Saturday, September 12, 2009

Pierre, CODIS and DNA databases

My good friend Pierre Hugues Boisvenu asked me about DNA databases in the United States.

(at first he used the term "fingerprints" which in French would translate to DNA ("ADN") so I directed him to Homeland Security and the FBI who are involved in an initiative to catalogue offender fingerprints nationally (though it is voluntarily endorsed by State agencies)... but this is entirely another matter.)

Yes, DNA databases... apparently there is federal legislation being looked at in Canada for a national initiative to link missing persons with unidentified human remains in hopes of making a match.

I have blogged about this before, but since all my prior work has been removed by Google (they took down the victims site I maintained for seven years, "who killed Theresa"), I might as well discuss it again.

So... databases...

YES, the United States does have a national initiative called CODIS (Combined DNA Index System).

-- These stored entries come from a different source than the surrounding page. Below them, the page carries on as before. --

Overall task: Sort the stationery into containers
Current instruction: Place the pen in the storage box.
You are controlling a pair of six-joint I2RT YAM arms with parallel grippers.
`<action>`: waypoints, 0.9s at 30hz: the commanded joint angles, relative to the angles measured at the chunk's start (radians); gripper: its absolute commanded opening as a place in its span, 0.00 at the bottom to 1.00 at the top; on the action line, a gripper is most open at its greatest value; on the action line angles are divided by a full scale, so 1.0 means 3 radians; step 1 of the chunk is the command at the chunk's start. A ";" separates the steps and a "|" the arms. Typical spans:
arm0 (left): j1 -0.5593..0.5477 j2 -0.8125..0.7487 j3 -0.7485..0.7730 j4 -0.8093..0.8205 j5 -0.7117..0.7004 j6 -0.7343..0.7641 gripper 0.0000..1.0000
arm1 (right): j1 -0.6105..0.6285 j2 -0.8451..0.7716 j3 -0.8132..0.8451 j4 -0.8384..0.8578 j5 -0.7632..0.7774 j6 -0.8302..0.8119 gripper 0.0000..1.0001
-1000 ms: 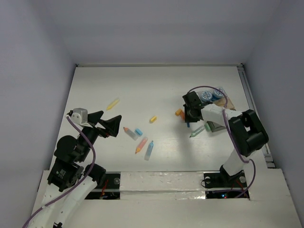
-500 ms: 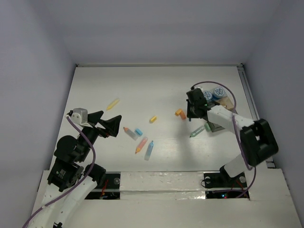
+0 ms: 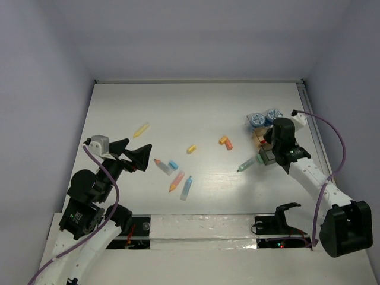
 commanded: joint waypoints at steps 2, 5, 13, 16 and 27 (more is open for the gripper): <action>0.0014 -0.0039 -0.0002 0.0193 0.0046 0.0043 0.99 | -0.0159 0.0096 -0.0096 0.0369 0.0079 0.0366 0.00; 0.0014 -0.0039 -0.0002 0.0187 0.0046 0.0043 0.99 | -0.0257 0.0198 -0.0090 0.0384 0.0136 0.0458 0.00; 0.0014 -0.0039 -0.0002 0.0188 0.0046 0.0043 0.99 | -0.0421 0.0397 -0.0167 0.0619 -0.0013 0.0672 0.00; 0.0014 -0.0034 -0.0002 0.0193 0.0046 0.0043 0.99 | -0.0421 0.0474 -0.0162 0.0635 -0.0079 0.0754 0.00; 0.0014 -0.0039 -0.0002 0.0187 0.0046 0.0038 0.99 | -0.0451 0.0490 -0.0285 0.0681 -0.0110 0.0923 0.23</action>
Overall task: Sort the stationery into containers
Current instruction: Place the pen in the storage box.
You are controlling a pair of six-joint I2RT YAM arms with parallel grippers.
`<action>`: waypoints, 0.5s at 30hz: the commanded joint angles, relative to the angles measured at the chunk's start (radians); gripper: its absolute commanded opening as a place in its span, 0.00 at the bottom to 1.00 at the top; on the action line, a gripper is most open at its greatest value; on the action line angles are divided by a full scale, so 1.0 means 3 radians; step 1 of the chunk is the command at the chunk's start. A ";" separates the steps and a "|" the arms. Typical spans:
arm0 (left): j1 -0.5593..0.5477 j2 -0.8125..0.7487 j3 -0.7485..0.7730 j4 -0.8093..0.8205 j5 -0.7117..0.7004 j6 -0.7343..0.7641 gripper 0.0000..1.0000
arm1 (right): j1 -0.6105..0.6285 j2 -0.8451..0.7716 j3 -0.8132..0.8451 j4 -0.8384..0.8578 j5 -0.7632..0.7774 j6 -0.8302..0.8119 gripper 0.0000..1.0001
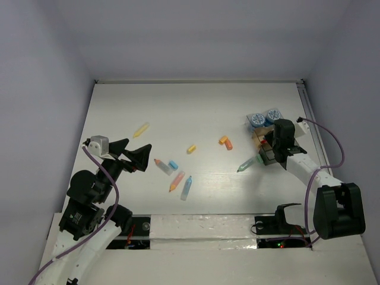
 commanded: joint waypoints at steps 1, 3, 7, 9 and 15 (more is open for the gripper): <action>0.0014 -0.0020 -0.0002 0.0187 0.0046 0.0043 0.99 | -0.0027 -0.0015 -0.0032 0.0203 0.0022 0.0066 0.26; 0.0014 -0.0025 -0.0002 0.0182 0.0046 0.0043 0.99 | -0.0027 -0.0010 -0.0016 0.0198 0.0007 0.0046 0.30; 0.0014 -0.0020 -0.0002 0.0187 0.0046 0.0038 0.99 | -0.0027 -0.0045 0.0024 0.0183 -0.0044 -0.0041 0.34; 0.0014 -0.0020 -0.0002 0.0187 0.0051 0.0038 0.99 | -0.0027 -0.0071 0.0040 0.0182 -0.0070 -0.0087 0.35; 0.0014 0.0000 -0.0002 0.0193 0.0051 0.0043 0.99 | -0.0027 -0.0209 0.0091 0.0427 -0.0854 -0.0460 0.38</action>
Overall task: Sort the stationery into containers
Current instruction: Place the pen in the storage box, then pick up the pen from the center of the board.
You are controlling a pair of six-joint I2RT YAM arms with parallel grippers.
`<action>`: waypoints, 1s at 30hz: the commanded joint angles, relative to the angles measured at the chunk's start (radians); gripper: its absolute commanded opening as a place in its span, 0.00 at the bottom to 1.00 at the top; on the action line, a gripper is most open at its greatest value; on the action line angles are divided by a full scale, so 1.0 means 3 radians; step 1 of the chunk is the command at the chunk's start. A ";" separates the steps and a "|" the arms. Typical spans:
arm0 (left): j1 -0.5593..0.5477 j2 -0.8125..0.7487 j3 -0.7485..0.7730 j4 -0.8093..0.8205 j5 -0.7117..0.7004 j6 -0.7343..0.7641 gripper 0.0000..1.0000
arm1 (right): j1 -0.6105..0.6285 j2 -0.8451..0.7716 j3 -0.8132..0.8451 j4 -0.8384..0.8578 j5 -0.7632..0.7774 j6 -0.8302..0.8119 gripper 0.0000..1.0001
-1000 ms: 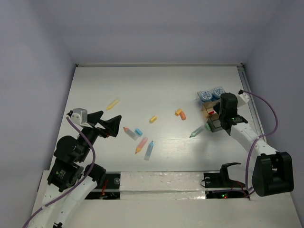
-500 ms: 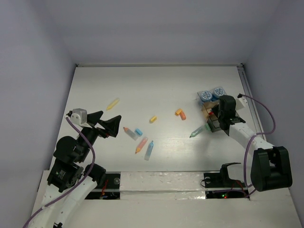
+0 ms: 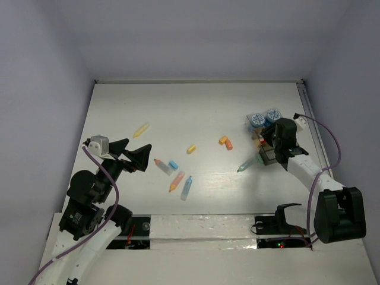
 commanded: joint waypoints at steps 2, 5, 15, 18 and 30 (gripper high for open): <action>0.0014 0.0010 -0.0002 0.0198 0.0056 0.0038 0.99 | 0.0029 -0.0113 0.0184 0.0427 -0.0899 -0.0479 0.39; 0.0044 0.0046 0.0003 0.0198 0.0041 0.0038 0.99 | 0.0412 0.0066 0.0511 0.0249 -0.1284 -0.0848 0.41; 0.0147 0.0138 0.0018 0.0141 -0.0214 -0.0003 0.99 | 0.2145 0.0905 0.1345 -0.0478 -0.1162 -0.1325 0.47; 0.0182 0.0174 0.0018 0.0136 -0.0215 -0.0008 0.99 | 0.2518 0.1089 0.1431 -0.0733 -0.0963 -0.1228 0.52; 0.0361 0.0276 0.0013 0.0157 -0.0092 -0.0039 0.99 | 0.3358 0.1580 0.1554 -0.1347 -0.0354 -0.0614 0.71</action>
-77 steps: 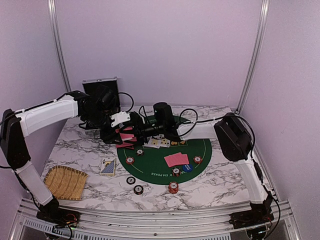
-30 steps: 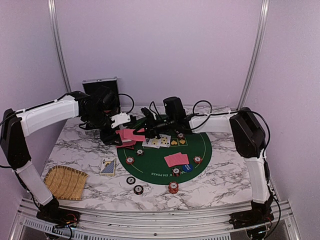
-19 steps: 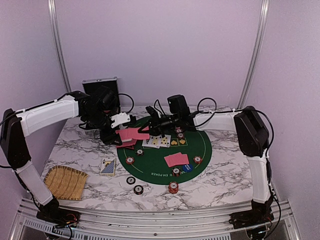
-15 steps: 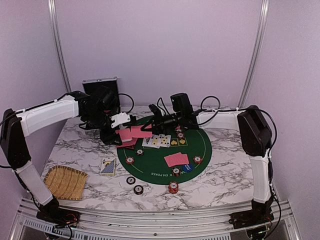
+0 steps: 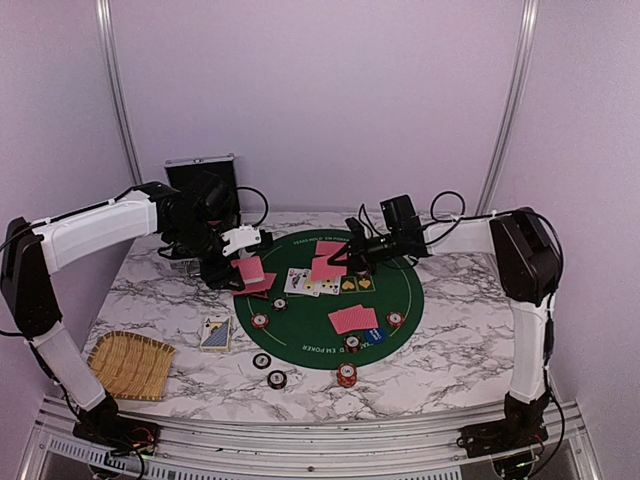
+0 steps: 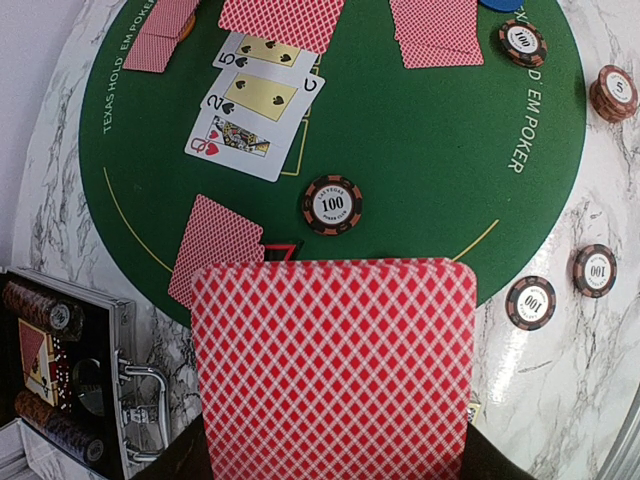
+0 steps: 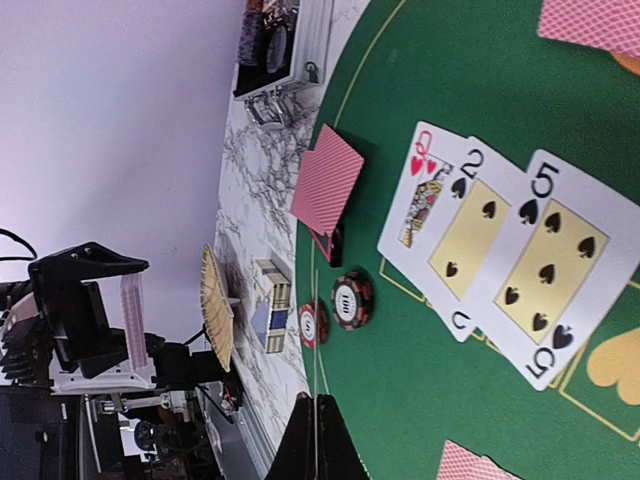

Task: Distribute texas hold em gaming equipment
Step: Place the poker card in the community card area.

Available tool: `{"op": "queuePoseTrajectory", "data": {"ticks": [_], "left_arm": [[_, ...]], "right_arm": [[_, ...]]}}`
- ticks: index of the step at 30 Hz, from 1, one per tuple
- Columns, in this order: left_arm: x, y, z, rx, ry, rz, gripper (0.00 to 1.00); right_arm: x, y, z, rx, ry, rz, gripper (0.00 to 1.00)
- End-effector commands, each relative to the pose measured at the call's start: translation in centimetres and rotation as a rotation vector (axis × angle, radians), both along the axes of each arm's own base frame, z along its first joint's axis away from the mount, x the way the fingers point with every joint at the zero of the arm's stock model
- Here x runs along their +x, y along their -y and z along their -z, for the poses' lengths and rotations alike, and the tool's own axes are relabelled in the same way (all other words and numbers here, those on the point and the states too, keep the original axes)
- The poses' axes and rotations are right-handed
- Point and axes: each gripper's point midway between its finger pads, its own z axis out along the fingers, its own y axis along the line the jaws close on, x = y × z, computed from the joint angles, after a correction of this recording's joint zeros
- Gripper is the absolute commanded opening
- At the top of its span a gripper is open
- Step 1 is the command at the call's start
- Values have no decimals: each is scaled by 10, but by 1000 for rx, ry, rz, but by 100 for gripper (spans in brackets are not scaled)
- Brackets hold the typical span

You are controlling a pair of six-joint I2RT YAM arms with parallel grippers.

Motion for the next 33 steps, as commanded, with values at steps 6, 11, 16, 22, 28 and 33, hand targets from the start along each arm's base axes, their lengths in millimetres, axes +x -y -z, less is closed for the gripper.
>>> {"op": "queuePoseTrajectory", "data": {"ticks": [6, 11, 16, 22, 28, 33], "left_arm": [[3, 4, -11, -25, 27, 5, 0], [3, 5, -11, -27, 25, 5, 0], [3, 4, -10, -25, 24, 6, 0], [3, 4, -9, -23, 21, 8, 0], [3, 5, -8, -23, 19, 7, 0], [4, 5, -8, -23, 17, 5, 0]], "right_arm": [[30, 21, 44, -175, 60, 45, 0], [38, 21, 61, -216, 52, 48, 0], [41, 26, 74, -260, 57, 49, 1], [44, 35, 78, -331, 97, 61, 19], [46, 42, 74, -382, 131, 61, 32], [46, 47, 71, -428, 153, 56, 39]]}}
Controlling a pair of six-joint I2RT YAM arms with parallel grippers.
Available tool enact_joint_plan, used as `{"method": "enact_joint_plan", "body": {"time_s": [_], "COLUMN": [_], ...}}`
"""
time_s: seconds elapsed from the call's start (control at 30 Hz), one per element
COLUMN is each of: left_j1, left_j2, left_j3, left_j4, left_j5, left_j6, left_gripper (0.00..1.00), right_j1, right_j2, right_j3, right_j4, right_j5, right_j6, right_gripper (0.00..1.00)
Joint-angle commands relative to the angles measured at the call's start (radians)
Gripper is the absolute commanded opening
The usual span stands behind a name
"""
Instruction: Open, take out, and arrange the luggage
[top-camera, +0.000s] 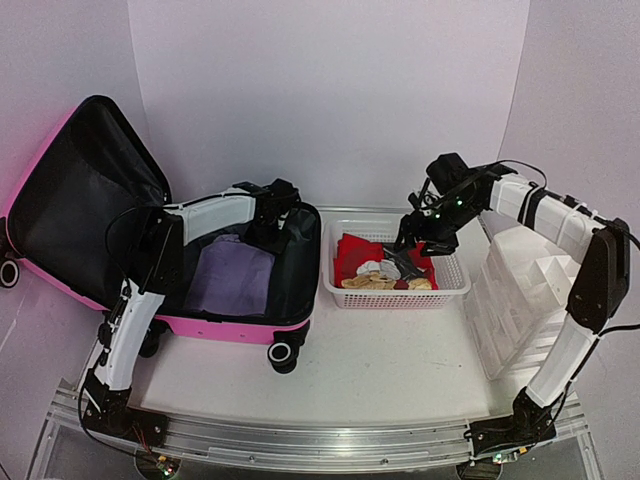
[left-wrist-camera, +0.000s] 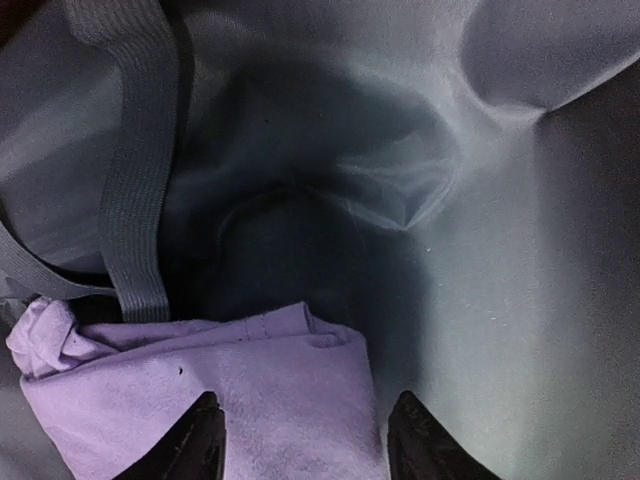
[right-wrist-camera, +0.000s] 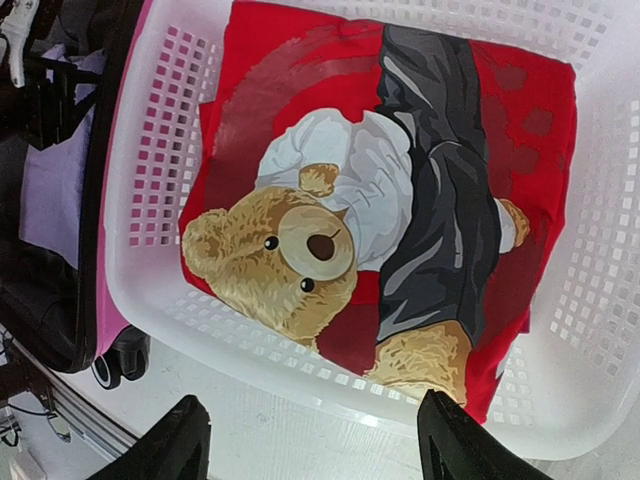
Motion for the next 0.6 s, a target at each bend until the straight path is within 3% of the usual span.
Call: {"method": "enact_joint_plan", "body": {"time_s": [0.0, 0.33, 0.57], "left_j1": [0.007, 0.014, 0.013], "left_j2": [0.019, -0.027, -0.143], "left_j3": [0.057, 0.056, -0.016], "left_j4": [-0.016, -0.01, 0.025], "left_j5": [-0.029, -0.002, 0.092], "left_j6": [0.021, 0.053, 0.038], "left_gripper": [0.53, 0.11, 0.0], "right_j1": [0.035, 0.1, 0.105], "right_j2": [0.016, 0.091, 0.181], "right_j3": [0.076, 0.161, 0.235], "right_j4": [0.031, 0.034, 0.149], "right_j5": [-0.002, -0.005, -0.124], "right_j6": [0.014, 0.039, 0.195], "right_gripper": [0.73, 0.73, 0.73]}}
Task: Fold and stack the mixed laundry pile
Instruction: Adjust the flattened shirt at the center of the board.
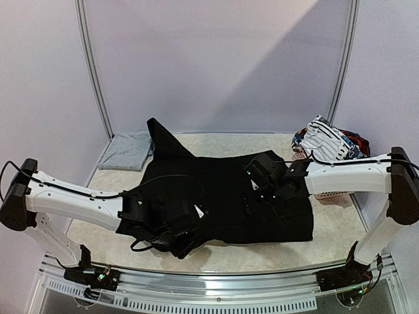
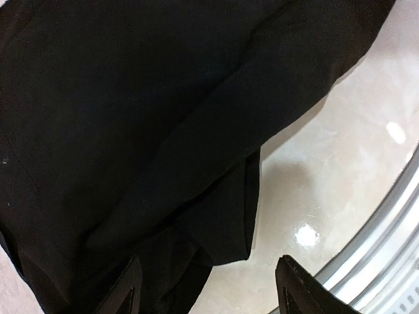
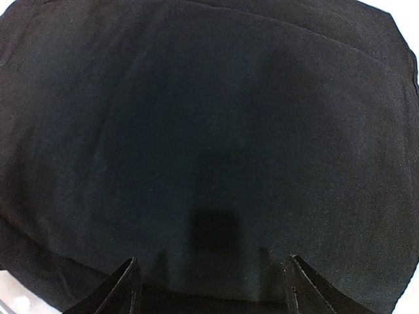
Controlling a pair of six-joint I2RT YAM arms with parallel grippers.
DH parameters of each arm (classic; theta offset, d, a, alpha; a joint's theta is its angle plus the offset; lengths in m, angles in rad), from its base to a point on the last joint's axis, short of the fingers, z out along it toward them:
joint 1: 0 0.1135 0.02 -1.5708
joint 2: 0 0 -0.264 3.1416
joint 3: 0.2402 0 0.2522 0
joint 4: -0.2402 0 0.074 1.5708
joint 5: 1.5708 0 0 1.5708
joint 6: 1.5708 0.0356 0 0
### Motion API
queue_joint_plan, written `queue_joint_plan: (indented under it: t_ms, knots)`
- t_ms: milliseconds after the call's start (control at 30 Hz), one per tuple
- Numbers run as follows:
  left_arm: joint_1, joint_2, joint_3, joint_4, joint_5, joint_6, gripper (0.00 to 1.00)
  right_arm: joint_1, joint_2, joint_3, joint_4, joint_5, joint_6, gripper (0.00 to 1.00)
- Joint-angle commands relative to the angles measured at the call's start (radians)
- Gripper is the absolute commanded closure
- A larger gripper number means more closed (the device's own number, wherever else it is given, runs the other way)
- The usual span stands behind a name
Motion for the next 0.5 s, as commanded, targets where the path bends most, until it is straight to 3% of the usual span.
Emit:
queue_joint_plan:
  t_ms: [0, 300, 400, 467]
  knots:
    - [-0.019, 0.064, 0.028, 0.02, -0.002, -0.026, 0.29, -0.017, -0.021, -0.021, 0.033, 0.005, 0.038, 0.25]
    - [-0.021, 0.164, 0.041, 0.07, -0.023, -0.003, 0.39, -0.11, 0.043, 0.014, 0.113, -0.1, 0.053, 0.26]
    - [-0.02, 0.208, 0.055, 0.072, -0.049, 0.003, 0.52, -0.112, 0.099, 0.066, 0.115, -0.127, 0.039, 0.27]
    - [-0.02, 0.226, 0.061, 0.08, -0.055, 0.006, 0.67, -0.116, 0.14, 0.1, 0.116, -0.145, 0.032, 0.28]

It is an FBI program designed to collect offender DNA in hopes of making a match to unsolved crime cases. As of May 2007, CODIS held 177,870 forensic profiles and 4,582,516 offender profiles, making it the largest DNA database in the world, surpassing the United Kingdom National DNA Database, which consisted of an estimated 3,976,090 profiles as of June 2007. In recent years the  Missing or Unidentified Persons Index, and the Missing Persons Reference Index have been added to CODIS in the hopes of making matches with cold cases and unidentified human remains.

Though Canada is behind the UK and US in nationalizing such databases that doesn't mean there haven't been efforts. Lindsay's Law was an initiative started by the parents of Lindsay Nicholls. She went missing over 30 years ago in British Columbia and the parents are advocates in support of Bill C-279, Lindsey's Law, which would allow the collection of DNA from missing persons or their close relatives for the purpose of cross-referencing DNA from crime scenes and unidentified human remains.

As well, in Ontario the Ontario Provincial Police (OPP) started Project Resolve, a provincial effort that has been very successful in linking missing persons DNA with unsolved cases.